> [Your goal]: Please copy the lines below, exactly as they are, from the one with "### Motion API" through the one with "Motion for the", and leave out the pictures.

Content starts

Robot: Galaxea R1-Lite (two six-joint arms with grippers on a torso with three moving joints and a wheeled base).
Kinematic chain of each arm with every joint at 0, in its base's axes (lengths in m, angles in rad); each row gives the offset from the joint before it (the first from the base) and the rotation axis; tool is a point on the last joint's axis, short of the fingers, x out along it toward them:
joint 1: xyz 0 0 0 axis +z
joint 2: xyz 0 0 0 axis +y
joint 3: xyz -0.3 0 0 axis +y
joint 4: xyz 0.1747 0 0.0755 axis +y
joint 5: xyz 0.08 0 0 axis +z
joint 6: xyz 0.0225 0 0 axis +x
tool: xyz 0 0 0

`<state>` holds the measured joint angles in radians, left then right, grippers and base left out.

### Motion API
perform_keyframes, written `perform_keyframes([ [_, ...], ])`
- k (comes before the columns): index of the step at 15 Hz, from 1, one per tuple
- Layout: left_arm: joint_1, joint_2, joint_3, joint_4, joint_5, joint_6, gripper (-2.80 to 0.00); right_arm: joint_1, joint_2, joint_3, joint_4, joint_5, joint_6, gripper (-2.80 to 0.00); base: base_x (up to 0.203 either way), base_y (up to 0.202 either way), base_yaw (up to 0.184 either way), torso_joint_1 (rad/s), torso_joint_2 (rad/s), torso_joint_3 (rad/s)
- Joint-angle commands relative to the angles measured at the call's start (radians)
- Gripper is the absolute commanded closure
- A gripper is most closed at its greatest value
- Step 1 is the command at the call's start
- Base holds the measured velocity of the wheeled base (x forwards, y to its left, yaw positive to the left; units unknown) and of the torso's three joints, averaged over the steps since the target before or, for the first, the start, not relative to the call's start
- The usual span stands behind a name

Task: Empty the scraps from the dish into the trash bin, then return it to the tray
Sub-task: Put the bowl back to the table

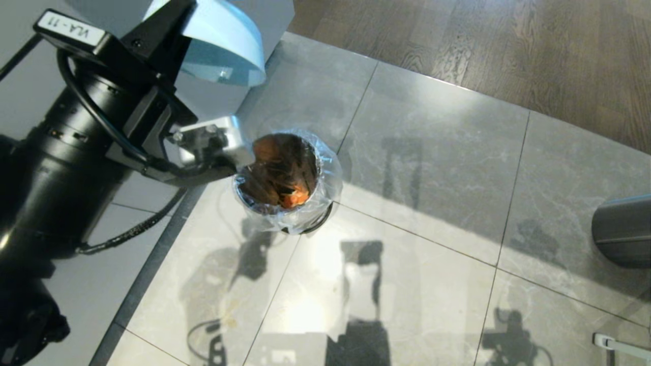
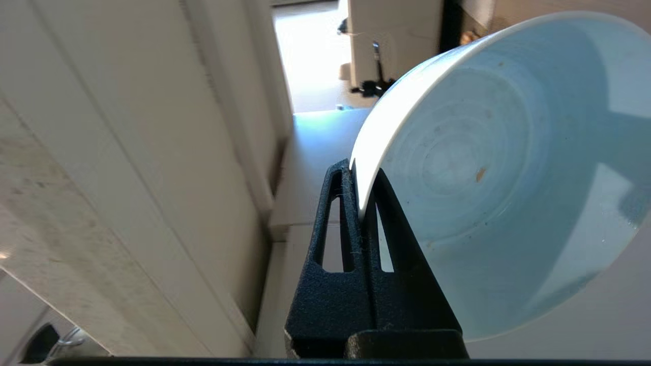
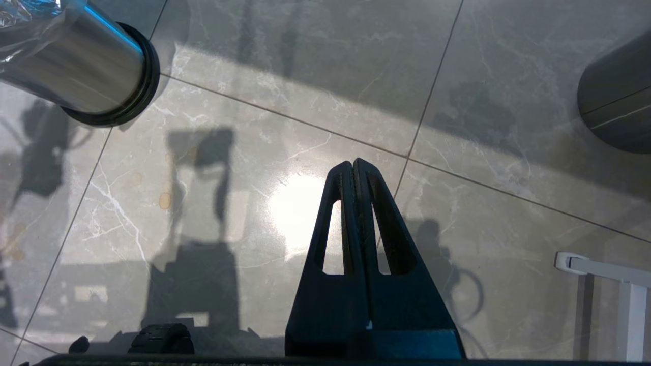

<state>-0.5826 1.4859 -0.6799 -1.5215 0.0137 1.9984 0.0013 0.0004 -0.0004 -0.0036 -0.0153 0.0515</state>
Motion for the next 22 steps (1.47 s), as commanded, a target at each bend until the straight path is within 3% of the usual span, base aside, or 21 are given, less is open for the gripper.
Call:
perform_keyframes([
  [1,0.000,-0.031,0.061,-0.049,0.068,0.011,0.00,0.000,0.000,0.000,-0.001,0.000,0.001,0.00,0.000,0.000,0.000,0.000,0.00,0.000],
  [4,0.000,-0.114,0.174,-0.049,0.311,0.006,0.00,0.000,0.000,0.000,-0.001,0.000,0.001,0.00,0.000,0.000,0.000,0.000,0.00,0.000],
  [6,0.001,-0.164,0.193,0.021,0.446,-0.011,0.00,0.000,0.000,0.000,-0.001,0.000,0.001,0.00,0.000,0.000,0.000,0.000,0.00,0.000],
  [8,0.002,-0.202,0.197,0.186,0.560,-0.153,0.00,0.000,0.000,-0.001,0.000,-0.001,0.001,0.00,0.000,0.000,0.000,0.000,0.00,0.000],
  [10,0.015,-0.232,0.202,0.369,0.617,-0.381,0.00,0.000,0.000,0.000,-0.001,0.000,0.001,0.00,0.000,0.000,0.000,0.000,0.00,0.000],
  [11,0.025,-0.242,0.204,0.459,0.626,-0.515,0.00,0.000,0.000,0.000,-0.001,-0.002,0.001,0.00,0.000,0.000,0.000,0.000,0.00,0.000],
  [14,0.034,-0.271,0.237,0.731,0.625,-1.030,0.00,0.000,0.000,0.000,0.000,-0.001,0.001,0.00,0.000,0.000,0.000,0.000,0.00,0.000],
  [16,0.038,-0.310,0.262,0.936,0.576,-1.352,0.00,0.000,0.000,0.000,0.000,-0.001,0.001,0.00,0.000,0.000,0.000,0.000,0.00,0.000],
  [17,0.046,-0.335,0.272,1.019,0.535,-1.480,0.00,0.000,0.000,0.000,0.001,0.000,0.001,0.00,0.000,0.000,0.000,0.000,0.00,0.000],
  [19,0.078,-0.398,0.332,1.098,0.435,-1.663,0.00,0.000,0.000,-0.001,-0.001,-0.002,0.001,0.00,0.000,0.000,0.000,0.000,0.00,0.000],
  [22,0.218,-0.517,0.397,1.138,0.298,-1.733,0.00,0.000,0.000,0.000,-0.001,-0.002,0.001,0.00,0.000,0.000,0.000,0.000,0.00,0.000],
])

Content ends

> [The completed task]:
### Motion API
perform_keyframes, written `perform_keyframes([ [_, ...], ])`
- k (comes before the columns): index of the step at 15 Hz, from 1, one per tuple
- Layout: left_arm: joint_1, joint_2, joint_3, joint_4, joint_5, joint_6, gripper (-2.80 to 0.00); right_arm: joint_1, joint_2, joint_3, joint_4, joint_5, joint_6, gripper (-2.80 to 0.00); base: base_x (up to 0.203 either way), base_y (up to 0.202 either way), base_yaw (up to 0.184 either way), torso_joint_1 (rad/s), torso_joint_2 (rad/s), torso_joint_3 (rad/s)
- Joint-angle commands relative to the angles measured at the call's start (radians)
- Gripper is the absolute commanded closure
- A gripper is most closed at its greatest value
- Step 1 is the command at the call's start
- Base holds the measured velocity of the wheeled base (x forwards, y to its left, yaw positive to the left; units unknown) and of the torso's three joints, averaged over the steps since the target before or, for the first, the start, not relative to the call's start
- The usual span stands behind a name

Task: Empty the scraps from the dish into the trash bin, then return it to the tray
Sub-task: Put the bowl back to the table


<state>-0.5826 1.4859 -0.6799 -1.5215 0.0137 1.9984 0.0013 0.0004 -0.0004 -0.0036 -0.0153 0.0515</state>
Motion for the next 22 steps (1.47 s), as commanded, a target at each bend until the straight path is within 3% of the usual span, base aside, or 21 are given, less is open for the gripper.

Nothing more is required for this answer.